Health and well-being is every human being’s birthright. 

Today, we live in a world where we see people struggling to make ends meet or even put a wholesome meal on the table for their families. 

But, no one must struggle for food, believes Eshraqa – the CSR wing of Khimji Ramdas. It’s a concept they’re putting into practice as they distributed more than 10,000 food boxes to the needy families in Oman. 

The 10,500 Ramadan boxes contained basic foodstuffs that included items such as oil, rice and even sugar – and it found its way into the homes of families in Muscat, Khaburah, Ibri, Saham, Suwaiq, Seeb, Buraimi, Nakhal, Rustaq, and Fanja.

Eshraqa’s initiative this year was in collaboration with 22 organisations, including several members of the Majlis al Shura, sports teams, volunteer groups, social funds, schools and social welfare committees. 

In a statement to local media, Rajiv Ahuja, the director of corporate communications and CSR at Khimji Ramdas, said: “Over the years we have been associated with certain teams and institutions that we have grown to trust for proper and equitable distribution.

“We also distribute some boxes through our staff members.

“The process of fabricating boxes, sourcing and packaging is almost a month long, while distribution through our partnering teams takes about two to three weeks.

“Each box is meant for a family unit, and we do the distribution through charity teams, volunteering groups, and welfare associations.”

Meanwhile, Nailesh Khimji, Director of Eshraqa, added to the company’s statement: “We are humbled by the way our long-standing tradition of engaging the community and enriching their lives has been appreciated by the community.

“Our annual Ramadan charity boxes contain basic foodstuffs meant for the underprivileged sections of our society.

“To ensure equitable support to as many as possible, Eshraqa partners with various social welfare organisations and volunteering teams before the Holy Month to reach these essentials to people even in far-flung villages. 

He added: “Khimji Ramdas has been conducting this activity for a long time now, but it is only after Eshraqa, our Corporate and Social Responsibility arm was set up four years ago that our process has become more streamlined and organised.”

Ooredoo’s Goodwill Journey hits the grand 15 as they continue helping in building a community-focused outlook more so than ever before.

As an integral member of Omani society, Ooredoo is a community-focused company that is guided by a vision to enrich people’s digital lives and stimulate human growth. 

One of the company’s flagship Corporate Social Responsibility (CSR) programmes, the Goodwill Journey, was launched in 2005 and has impacted more than 140,000 people across the Sultanate over the past 14 years. Now, the team of dedicated Ooredoo volunteers is ready to embark on its 15th Journey this Ramadan.

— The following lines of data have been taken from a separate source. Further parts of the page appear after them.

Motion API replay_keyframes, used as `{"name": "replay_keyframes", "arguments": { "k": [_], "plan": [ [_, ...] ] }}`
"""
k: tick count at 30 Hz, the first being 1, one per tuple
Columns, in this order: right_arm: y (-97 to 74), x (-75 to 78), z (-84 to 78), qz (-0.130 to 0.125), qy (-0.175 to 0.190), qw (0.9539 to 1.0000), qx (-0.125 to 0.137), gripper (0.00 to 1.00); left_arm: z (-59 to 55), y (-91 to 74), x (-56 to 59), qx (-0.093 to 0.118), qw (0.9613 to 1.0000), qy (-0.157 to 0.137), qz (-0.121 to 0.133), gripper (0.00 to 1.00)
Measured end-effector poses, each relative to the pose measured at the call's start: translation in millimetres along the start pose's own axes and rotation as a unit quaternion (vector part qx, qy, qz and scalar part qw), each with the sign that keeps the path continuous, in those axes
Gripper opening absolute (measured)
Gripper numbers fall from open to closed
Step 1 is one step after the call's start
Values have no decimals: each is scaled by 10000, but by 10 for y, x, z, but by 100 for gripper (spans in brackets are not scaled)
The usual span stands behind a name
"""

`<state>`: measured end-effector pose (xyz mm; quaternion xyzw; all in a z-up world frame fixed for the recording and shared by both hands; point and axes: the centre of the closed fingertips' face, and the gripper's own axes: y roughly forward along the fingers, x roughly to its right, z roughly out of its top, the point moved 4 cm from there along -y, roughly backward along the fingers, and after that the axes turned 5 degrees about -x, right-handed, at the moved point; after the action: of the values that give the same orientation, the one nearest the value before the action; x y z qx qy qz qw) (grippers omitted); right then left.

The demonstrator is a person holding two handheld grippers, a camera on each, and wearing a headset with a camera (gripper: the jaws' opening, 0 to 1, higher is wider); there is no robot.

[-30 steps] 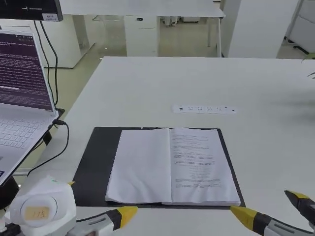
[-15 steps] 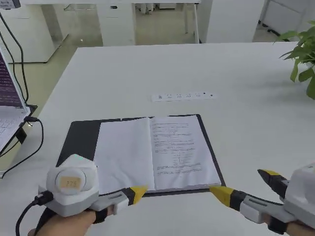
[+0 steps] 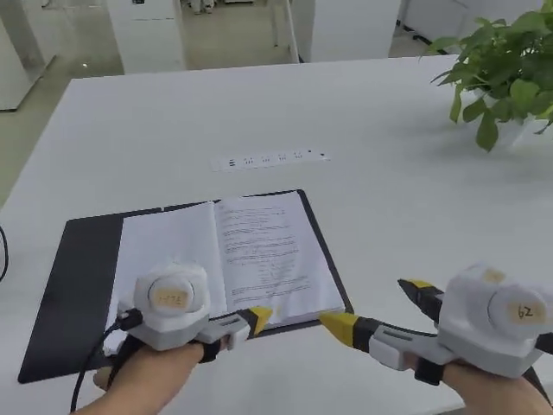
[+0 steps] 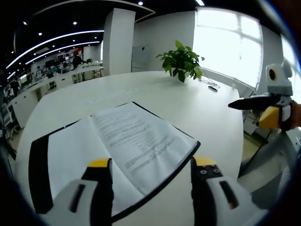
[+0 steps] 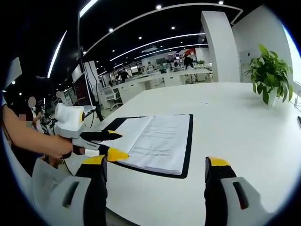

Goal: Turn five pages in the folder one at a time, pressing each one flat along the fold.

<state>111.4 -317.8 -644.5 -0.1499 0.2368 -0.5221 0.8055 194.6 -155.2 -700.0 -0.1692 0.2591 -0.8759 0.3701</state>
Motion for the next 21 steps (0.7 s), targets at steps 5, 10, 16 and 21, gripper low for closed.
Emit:
{"name": "replay_keyframes", "arguments": {
  "k": [5,10,16,21],
  "plan": [
    [-7,36,3,-54,68,10000,25,84,39,305,201,-145,9996,189,-152,63],
    [-24,81,5,-128,197,9997,71,83,51,496,306,-230,9993,229,-198,60],
    [-27,117,4,-135,338,9993,90,82,-44,695,306,-393,9991,151,-25,56],
    [-20,121,-9,-142,365,9992,70,81,-59,791,288,-367,9993,50,89,53]
  ]
}}
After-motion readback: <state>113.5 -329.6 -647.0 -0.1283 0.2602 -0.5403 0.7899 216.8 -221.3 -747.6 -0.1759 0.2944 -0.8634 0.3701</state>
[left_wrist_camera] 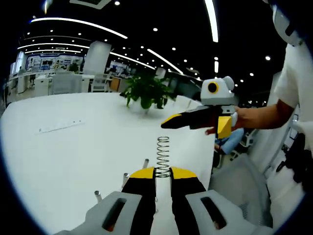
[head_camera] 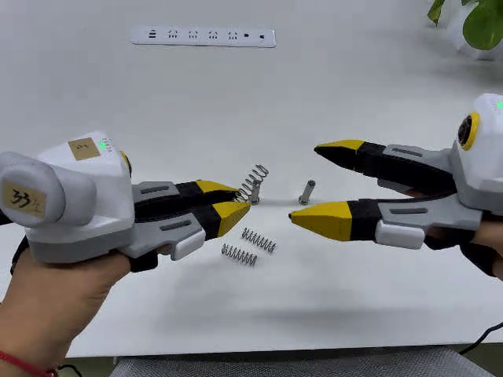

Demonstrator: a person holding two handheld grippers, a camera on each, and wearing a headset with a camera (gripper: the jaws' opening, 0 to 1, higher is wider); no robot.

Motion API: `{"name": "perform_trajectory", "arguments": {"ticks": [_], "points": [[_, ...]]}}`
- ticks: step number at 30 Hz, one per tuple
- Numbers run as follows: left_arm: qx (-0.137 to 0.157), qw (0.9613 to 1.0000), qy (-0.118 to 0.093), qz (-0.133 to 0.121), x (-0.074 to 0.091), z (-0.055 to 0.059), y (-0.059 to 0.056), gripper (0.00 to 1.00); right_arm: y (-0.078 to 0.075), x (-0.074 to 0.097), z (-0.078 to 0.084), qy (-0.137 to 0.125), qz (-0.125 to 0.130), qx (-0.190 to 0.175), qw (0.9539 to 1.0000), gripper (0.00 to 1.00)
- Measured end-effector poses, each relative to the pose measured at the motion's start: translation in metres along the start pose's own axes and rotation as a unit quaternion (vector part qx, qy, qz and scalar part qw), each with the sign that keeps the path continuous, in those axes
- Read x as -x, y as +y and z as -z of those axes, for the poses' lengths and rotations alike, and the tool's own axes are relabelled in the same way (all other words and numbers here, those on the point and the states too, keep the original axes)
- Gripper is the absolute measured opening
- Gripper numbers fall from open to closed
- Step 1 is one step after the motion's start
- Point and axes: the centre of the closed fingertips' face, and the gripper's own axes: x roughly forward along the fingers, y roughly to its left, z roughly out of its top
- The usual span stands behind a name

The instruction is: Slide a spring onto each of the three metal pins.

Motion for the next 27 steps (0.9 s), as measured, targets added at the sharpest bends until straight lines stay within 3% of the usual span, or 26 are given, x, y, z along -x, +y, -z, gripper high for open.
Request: {"name": "perform_trajectory", "arguments": {"ticks": [9, 18, 27], "points": [[0.023, 0.9982, -0.048, 0.026, -0.007, -0.019, -0.014, 0.10, 0.002, -0.009, -0.013, -0.032, -0.009, -0.044, 0.9985, 0.28], [0.032, 0.9963, -0.069, 0.041, -0.008, -0.029, -0.020, 0.10, 0.003, -0.008, -0.018, -0.044, -0.012, -0.065, 0.9968, 0.19], [0.027, 0.9959, -0.071, 0.050, -0.009, -0.030, -0.024, 0.10, 0.008, -0.008, -0.020, -0.040, -0.018, -0.060, 0.9973, 0.12]]}}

An enabler of social and economic progress, the Goodwill Journey focuses both on digital enablement, education and training for women and also providing much-needed donations and support to communities countrywide. This includes helping those with disabilities and special needs and community projects.

As every year, Ooredoo will continue to focus on driving the empowerment of the female workforce through their incubators, by enhancing their skillsets through a series of workshops in a variety of disciplines including IT, beauty, cooking, sewing, handicrafts and furniture. The company continues to foster the right eco-system for women’s incubators to thrive and grow.

The company also invests in sustainable programmes that enhance the learning abilities of children. In addition, Ooredoo has entered an alliance with the Ministry of Social Development to develop a sustainable project in the Al Wafa Rehabilitation Centres for Disabled Children in different Wilayas and other associations under the umbrella of the Ministry.

The caring nature of the Ooredoo family is demonstrated year after year as the Goodwill Journey leaves an everlasting impression. A mission of care, compassion and sustainability, this year’s Journey will build on the successes of previous years and go the extra mile with new initiatives and enriching partnerships to empower more communities across the Sultanate.